For the Respondent :MR. DLAMINI



RULING

(On points of law in limine) (12th August 2005)



[1] Presently before the court are two points of law in limine raised by the Respondent in his Answering affidavit. The first point raised therein is that the matter should be dismissed with costs since the Applicant omitted to state that what is set out in his Founding affidavit is within his knowledge and is true and correct. The second point was only raised from the bar to the effect that there is a dispute of fact which should have been foreseen by the Applicant and therefore the matter ought to be dismissed forthwith.



[2] In argument before me, Miss Mulela who appeared for the Applicant readingly conceded and correctly so, in my view, both points of law raised but offered submissions that on the first point viz, that the defective affidavit can be condoned by the court. On the second point that of the dispute of fact the court ought to refer the matter to oral evidence instead of dismissing the application, outrightly.

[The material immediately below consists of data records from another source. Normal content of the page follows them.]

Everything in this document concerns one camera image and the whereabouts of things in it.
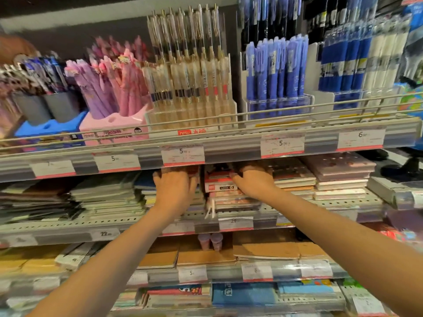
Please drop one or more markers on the black stand base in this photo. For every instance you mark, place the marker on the black stand base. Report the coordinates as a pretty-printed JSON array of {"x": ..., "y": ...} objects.
[{"x": 403, "y": 168}]

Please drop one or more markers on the stack of dark notebooks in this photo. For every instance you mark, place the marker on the stack of dark notebooks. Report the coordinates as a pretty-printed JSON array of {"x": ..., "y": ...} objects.
[{"x": 36, "y": 201}]

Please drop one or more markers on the stack of mauve notebooks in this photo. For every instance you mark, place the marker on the stack of mauve notebooks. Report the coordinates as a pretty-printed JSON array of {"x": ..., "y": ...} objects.
[{"x": 340, "y": 174}]

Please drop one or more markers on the red blue cartoon notebook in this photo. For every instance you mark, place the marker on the red blue cartoon notebook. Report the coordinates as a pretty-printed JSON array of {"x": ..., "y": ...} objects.
[{"x": 180, "y": 295}]

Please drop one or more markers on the row of hanging dark pens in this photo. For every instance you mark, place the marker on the row of hanging dark pens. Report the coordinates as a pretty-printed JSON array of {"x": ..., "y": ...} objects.
[{"x": 269, "y": 16}]

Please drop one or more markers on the light blue notebook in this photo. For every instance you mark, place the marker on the light blue notebook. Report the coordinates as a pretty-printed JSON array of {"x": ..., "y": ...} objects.
[{"x": 309, "y": 289}]

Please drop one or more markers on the pink pen display box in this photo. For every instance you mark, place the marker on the pink pen display box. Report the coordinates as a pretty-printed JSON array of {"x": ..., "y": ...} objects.
[{"x": 114, "y": 127}]

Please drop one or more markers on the metal shelf guard rail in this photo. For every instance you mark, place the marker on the metal shelf guard rail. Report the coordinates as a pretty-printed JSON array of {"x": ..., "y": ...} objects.
[{"x": 211, "y": 120}]

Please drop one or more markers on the stack of grey green notebooks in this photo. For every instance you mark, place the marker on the stack of grey green notebooks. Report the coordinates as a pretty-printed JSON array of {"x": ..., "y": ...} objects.
[{"x": 105, "y": 194}]

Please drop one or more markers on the bunch of pink pens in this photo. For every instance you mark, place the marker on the bunch of pink pens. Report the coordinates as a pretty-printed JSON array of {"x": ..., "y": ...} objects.
[{"x": 127, "y": 82}]

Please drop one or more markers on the row of white pens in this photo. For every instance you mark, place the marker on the row of white pens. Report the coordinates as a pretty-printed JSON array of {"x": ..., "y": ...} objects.
[{"x": 388, "y": 56}]

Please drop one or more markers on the brown kraft notebook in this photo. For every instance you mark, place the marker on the brown kraft notebook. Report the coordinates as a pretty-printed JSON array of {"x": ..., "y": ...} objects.
[
  {"x": 158, "y": 259},
  {"x": 205, "y": 257},
  {"x": 267, "y": 250}
]

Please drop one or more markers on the row of blue capped pens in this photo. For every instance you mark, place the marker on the row of blue capped pens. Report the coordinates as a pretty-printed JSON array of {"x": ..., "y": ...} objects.
[{"x": 343, "y": 59}]

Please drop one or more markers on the white wrapped packet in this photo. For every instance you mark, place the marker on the white wrapped packet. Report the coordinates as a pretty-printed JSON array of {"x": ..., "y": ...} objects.
[{"x": 74, "y": 257}]

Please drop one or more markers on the row of beige clear pens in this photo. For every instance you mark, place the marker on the row of beige clear pens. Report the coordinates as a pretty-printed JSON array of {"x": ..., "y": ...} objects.
[{"x": 188, "y": 69}]

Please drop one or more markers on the bunch of dark patterned pens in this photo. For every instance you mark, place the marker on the bunch of dark patterned pens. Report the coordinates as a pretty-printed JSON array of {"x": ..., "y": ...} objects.
[{"x": 31, "y": 74}]

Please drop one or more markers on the person's right thumb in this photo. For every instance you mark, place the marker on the person's right thumb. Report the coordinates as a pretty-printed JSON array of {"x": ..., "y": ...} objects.
[{"x": 237, "y": 180}]

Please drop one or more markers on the person's right forearm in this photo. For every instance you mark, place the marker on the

[3] On the first point that of the defective affidavit she relied on what is said by the author Erasmus, Superior Court Practice, at Bl - 39 as follows:



"The source of the deponent's information must be given. In the case where the application is brought personally, there is an initial assumption in most cases that the facts are within the Applicant's knowledge, while the converse is true where it is brought in a representative capacity. In the latter case the affidavit usually contains a statement that the facts are within the deponent's knowledge, but such a statement is not essential nor is it conclusive", (my emphasis).



[4] The learned author cited, amongst other cases that of Master vs Slomowitz 1961 (1) S.A. 669 (T) at 672 C to support the above quoted legal proposition. She also relied on the dicta in this case. In view of these legal authorities I have come to the conclusion that the omission objected to is not fatal to the Applicant's case. I will therefore grant condonation in regard thereto.



[5] On the issue of the dispute of fact, Mr. Dlamini who appeared for the Respondent relied heavily on the dictum in the celebrated case of Room Co. (Pty) Ltd vs Jeppe Street Mansions 1949 (3) S.A. 1155 (T) at 1161 to the effect that because the dispute of fact in casu was foreseeable by the Applicant, the court ought without further ado, dismiss the application, forthwith.



[6] It is settled law that where, at the hearing of motion proceedings, a dispute of fact on the affidavits cannot be settled without hearing of oral evidence, the court may, in its discretion, (a) dismiss the application; (b) order oral evidence to be heard on specified issues in terms of the rules court; or (c) order the parties to trial (see Rule

6(17) and (18) and the commentary in Herbstein and Von Winsen, The Civil Practice of the Supreme Court of South Africa, 4th Edition at page 241 and the cases cited thereat).



[7] From the facts of the present case I exercise my discretion in favour of (b) cited above and order that oral evidence be led on specified issues in terms of the rules. In the present case the dispute of fact is crisp as to which motor vehicle was the subject-matter of the contract of sale between the Applicant and the Respondent. Was it the Toyota Hilux registration number SD 438 HC or the Mitsubishi 3.5 ton truck? This is the crux of the matter.



[8] For the afore-going reasons I find that both points of law in limine cannot succeed and I therefore order that viva voce evidence be led as indicated above. Costs to be costs in the course.